When Perry and Sue Moses are looking for a gift for almost any occasion, they invariably take a 15-mile trip up the Edens Expressway to a shop where the proprietors are considered good friends.
That warm business model is the creation of the mother and daughter team of Debra Brody and Taryn Stein of Royal Appointments, a destination gift shop now in its new location in downtown Highland Park.
Brody brought Royal Appointments to the Highland Park Theatre building. After a 22-year-run in Northbrook Court and serious contemplation about going exclusively online, Brody and Stein are thrilled with their new digs in the city’s central business district.
The Moseses believe they are typical of the Royal Appointments clientele. The couple arrives from Lincolnwood seeking out a gift because even though the store is only 700 square feet, they are confident they will find an item for any occasion. Sue Moses spends as much time catching up with Taryn as she does looking for a gift.
“They are beautiful people to deal with,” Sue Moses said. “When you come in, you are with family. They hug you, they share your sorrows, they share your joys. It is better than visiting your own family. I mean that emphatically.”
On this day, Sue Moses decides to buy a bank that looks like a slot machine priced at $39 to cheer up a friend who is going through a rough time. That is the type of eclectic option in the shop that features baby gifts, jewelry, licensed sports items, picture frames and housewarming gifts that range in price from $10 to $195, with some autographed memorabilia being a far more expensive option.
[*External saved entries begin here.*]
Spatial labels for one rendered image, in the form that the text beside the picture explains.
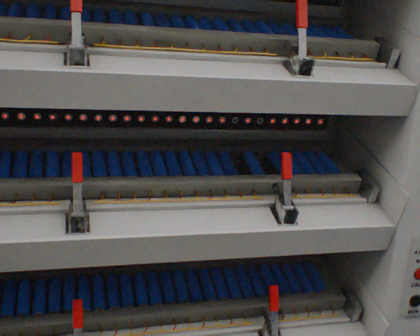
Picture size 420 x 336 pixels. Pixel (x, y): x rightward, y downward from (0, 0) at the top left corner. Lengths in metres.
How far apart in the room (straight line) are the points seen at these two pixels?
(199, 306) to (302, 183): 0.23
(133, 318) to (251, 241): 0.20
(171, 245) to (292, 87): 0.24
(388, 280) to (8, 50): 0.58
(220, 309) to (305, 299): 0.14
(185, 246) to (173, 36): 0.26
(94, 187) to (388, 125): 0.41
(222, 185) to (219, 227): 0.07
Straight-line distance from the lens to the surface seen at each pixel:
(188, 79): 0.59
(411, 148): 0.73
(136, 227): 0.63
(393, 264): 0.77
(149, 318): 0.75
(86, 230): 0.62
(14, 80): 0.58
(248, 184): 0.70
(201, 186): 0.68
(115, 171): 0.69
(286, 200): 0.68
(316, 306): 0.83
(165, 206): 0.66
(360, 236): 0.73
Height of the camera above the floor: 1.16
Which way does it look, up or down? 14 degrees down
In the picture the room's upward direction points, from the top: 3 degrees clockwise
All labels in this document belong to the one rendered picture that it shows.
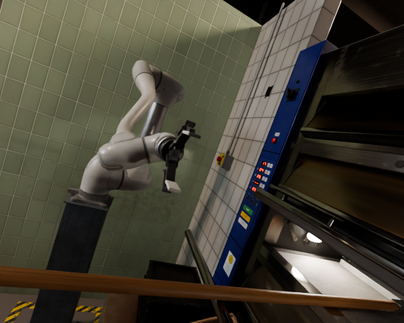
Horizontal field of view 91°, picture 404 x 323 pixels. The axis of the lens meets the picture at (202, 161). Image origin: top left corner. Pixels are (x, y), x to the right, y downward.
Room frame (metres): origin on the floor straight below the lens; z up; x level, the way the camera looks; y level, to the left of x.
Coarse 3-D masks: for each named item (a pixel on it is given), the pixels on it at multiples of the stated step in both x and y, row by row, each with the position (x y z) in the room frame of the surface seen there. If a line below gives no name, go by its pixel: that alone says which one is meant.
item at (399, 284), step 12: (276, 204) 0.70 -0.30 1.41; (288, 216) 0.64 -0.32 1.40; (312, 228) 0.55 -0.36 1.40; (324, 240) 0.51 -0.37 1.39; (336, 240) 0.49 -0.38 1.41; (348, 252) 0.45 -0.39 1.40; (360, 264) 0.42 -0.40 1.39; (372, 264) 0.41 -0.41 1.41; (384, 276) 0.38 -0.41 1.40; (396, 276) 0.37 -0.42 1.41; (396, 288) 0.36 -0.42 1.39
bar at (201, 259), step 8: (192, 240) 0.71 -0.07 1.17; (192, 248) 0.67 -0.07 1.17; (200, 256) 0.62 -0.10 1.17; (200, 264) 0.59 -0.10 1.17; (200, 272) 0.57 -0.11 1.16; (208, 272) 0.55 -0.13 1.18; (208, 280) 0.53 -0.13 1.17; (216, 304) 0.45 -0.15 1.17; (224, 304) 0.46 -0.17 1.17; (216, 312) 0.44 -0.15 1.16; (224, 312) 0.43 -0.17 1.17; (224, 320) 0.41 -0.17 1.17; (232, 320) 0.42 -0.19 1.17
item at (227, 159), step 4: (224, 156) 1.39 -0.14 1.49; (228, 156) 1.40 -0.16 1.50; (232, 156) 1.41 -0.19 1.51; (224, 160) 1.39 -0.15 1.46; (228, 160) 1.40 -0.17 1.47; (232, 160) 1.41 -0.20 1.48; (220, 164) 1.41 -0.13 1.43; (224, 164) 1.39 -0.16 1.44; (228, 164) 1.40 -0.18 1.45; (224, 168) 1.40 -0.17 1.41; (228, 168) 1.41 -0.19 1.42
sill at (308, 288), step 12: (264, 252) 0.86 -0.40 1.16; (276, 252) 0.86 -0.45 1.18; (276, 264) 0.78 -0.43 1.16; (288, 264) 0.78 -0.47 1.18; (288, 276) 0.72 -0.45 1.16; (300, 276) 0.72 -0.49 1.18; (300, 288) 0.66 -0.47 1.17; (312, 288) 0.66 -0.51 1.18; (324, 312) 0.57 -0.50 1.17; (336, 312) 0.58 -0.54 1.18
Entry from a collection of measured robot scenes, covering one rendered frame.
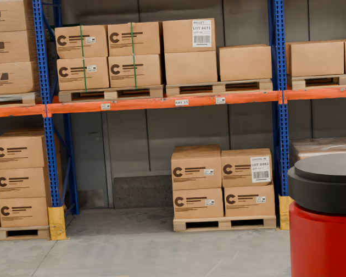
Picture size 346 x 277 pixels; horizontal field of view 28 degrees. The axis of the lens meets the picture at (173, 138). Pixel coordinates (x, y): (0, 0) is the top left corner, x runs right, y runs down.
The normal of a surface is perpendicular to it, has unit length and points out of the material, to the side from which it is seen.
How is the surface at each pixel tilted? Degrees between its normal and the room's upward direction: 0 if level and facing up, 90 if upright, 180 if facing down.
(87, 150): 90
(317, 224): 90
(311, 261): 90
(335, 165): 0
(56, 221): 90
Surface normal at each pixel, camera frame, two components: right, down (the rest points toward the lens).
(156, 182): -0.08, -0.67
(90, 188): -0.06, 0.16
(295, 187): -0.94, 0.11
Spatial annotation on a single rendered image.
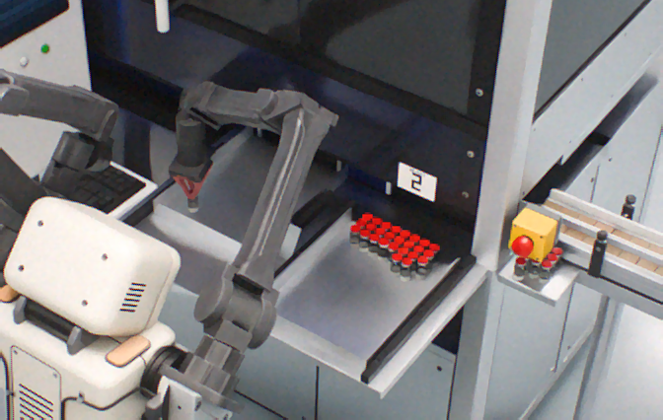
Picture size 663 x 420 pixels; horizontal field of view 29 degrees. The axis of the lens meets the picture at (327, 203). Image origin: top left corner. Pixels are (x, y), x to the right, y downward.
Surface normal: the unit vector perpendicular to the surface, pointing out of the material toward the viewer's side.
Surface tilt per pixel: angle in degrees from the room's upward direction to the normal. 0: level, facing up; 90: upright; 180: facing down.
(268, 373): 90
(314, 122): 47
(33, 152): 90
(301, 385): 90
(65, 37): 90
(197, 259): 0
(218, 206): 0
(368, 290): 0
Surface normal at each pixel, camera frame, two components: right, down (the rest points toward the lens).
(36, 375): -0.55, 0.40
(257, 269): 0.56, -0.19
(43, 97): 0.90, 0.38
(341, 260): 0.03, -0.77
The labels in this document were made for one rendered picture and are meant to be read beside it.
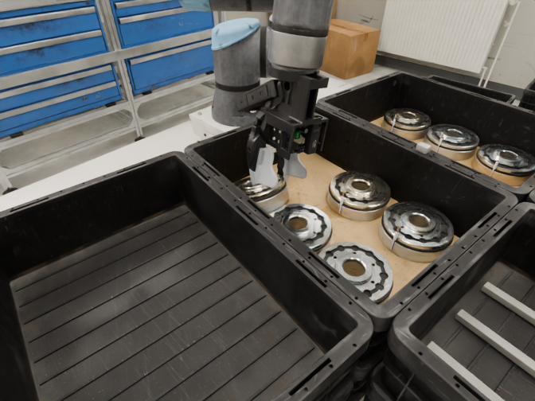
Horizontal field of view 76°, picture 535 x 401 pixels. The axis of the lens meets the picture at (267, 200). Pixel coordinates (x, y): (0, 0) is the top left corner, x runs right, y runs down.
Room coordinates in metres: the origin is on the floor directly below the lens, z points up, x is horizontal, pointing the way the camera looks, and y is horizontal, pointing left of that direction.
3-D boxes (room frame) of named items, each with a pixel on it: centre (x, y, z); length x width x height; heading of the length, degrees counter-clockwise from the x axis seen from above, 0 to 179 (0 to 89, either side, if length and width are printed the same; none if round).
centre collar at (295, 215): (0.37, -0.05, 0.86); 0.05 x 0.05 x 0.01
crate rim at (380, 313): (0.42, -0.10, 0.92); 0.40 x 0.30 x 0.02; 38
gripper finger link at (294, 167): (0.48, -0.04, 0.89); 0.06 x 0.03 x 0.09; 39
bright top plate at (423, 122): (0.73, -0.33, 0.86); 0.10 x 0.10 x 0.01
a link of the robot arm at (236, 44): (0.88, 0.07, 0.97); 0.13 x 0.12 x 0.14; 89
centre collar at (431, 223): (0.38, -0.23, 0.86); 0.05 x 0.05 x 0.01
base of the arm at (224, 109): (0.88, 0.08, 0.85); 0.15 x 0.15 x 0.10
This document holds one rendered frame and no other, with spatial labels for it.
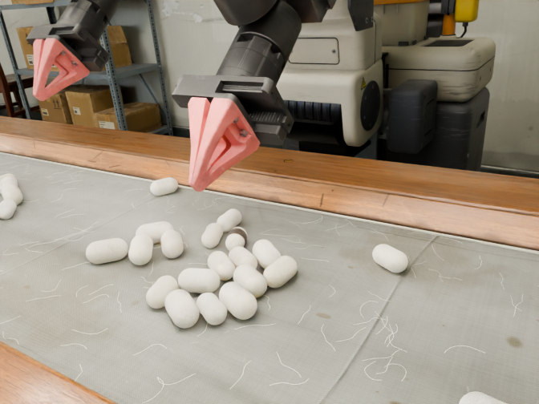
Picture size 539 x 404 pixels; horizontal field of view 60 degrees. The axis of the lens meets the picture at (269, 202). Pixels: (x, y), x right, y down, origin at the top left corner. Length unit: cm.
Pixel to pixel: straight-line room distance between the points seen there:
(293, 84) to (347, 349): 73
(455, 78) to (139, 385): 100
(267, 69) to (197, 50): 268
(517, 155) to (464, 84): 127
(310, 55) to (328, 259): 65
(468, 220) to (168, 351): 30
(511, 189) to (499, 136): 188
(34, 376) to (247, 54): 31
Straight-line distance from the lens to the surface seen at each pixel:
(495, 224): 47
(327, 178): 53
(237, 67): 44
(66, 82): 73
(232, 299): 35
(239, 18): 45
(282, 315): 36
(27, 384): 33
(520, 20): 231
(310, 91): 98
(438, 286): 40
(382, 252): 40
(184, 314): 35
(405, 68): 120
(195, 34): 311
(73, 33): 70
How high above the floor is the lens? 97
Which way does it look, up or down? 25 degrees down
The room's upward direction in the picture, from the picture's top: 5 degrees counter-clockwise
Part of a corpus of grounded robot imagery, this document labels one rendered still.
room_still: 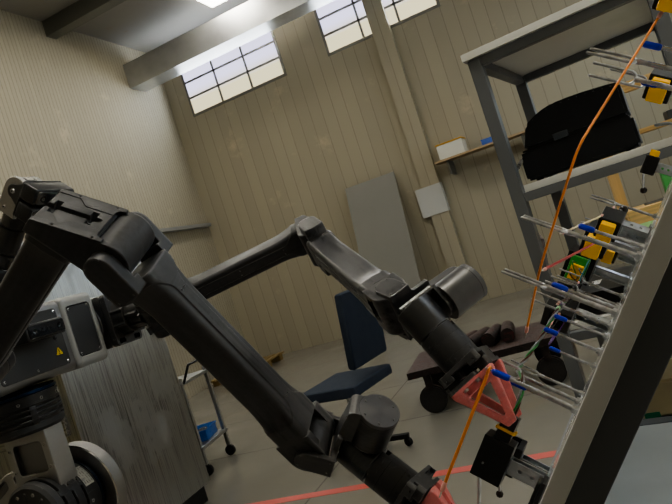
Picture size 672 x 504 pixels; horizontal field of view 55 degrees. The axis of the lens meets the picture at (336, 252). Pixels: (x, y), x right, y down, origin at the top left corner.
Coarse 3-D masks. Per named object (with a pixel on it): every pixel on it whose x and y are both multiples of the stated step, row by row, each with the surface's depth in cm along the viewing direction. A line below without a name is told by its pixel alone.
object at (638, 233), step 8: (608, 208) 97; (624, 208) 100; (608, 216) 95; (616, 216) 95; (624, 216) 95; (616, 224) 94; (624, 224) 95; (632, 224) 95; (616, 232) 94; (624, 232) 96; (632, 232) 96; (640, 232) 95; (648, 232) 93; (632, 240) 95; (640, 240) 94
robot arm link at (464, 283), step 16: (448, 272) 94; (464, 272) 91; (384, 288) 94; (400, 288) 92; (416, 288) 93; (448, 288) 89; (464, 288) 89; (480, 288) 90; (400, 304) 92; (464, 304) 89; (400, 336) 97
“You can always find something personal for somebody,” Sue Moses said.
26th year in business
Brody had operated other shops in the area, but starting in 1987, she wanted to open a store where people would come in and buy gifts. She got that inspiration after seeing all types of items that were available on buying trips to Europe.
Soon Royal Appointments opened in downtown Chicago, adjoining Brody’s already existing clothing store. By 1991, Royal Appointments moved to Northbrook Court as Brody was on her own.
The fact that Brody was a small businesswoman required a lot of trips and eventually she found an assistant, even if she was kind of young for the job: her 12-year-old daughter, Taryn. The pre-Bat Mitzvah girl started accompanying her mother on trips and got to see firsthand the long hours and commitment that being a shop owner requires.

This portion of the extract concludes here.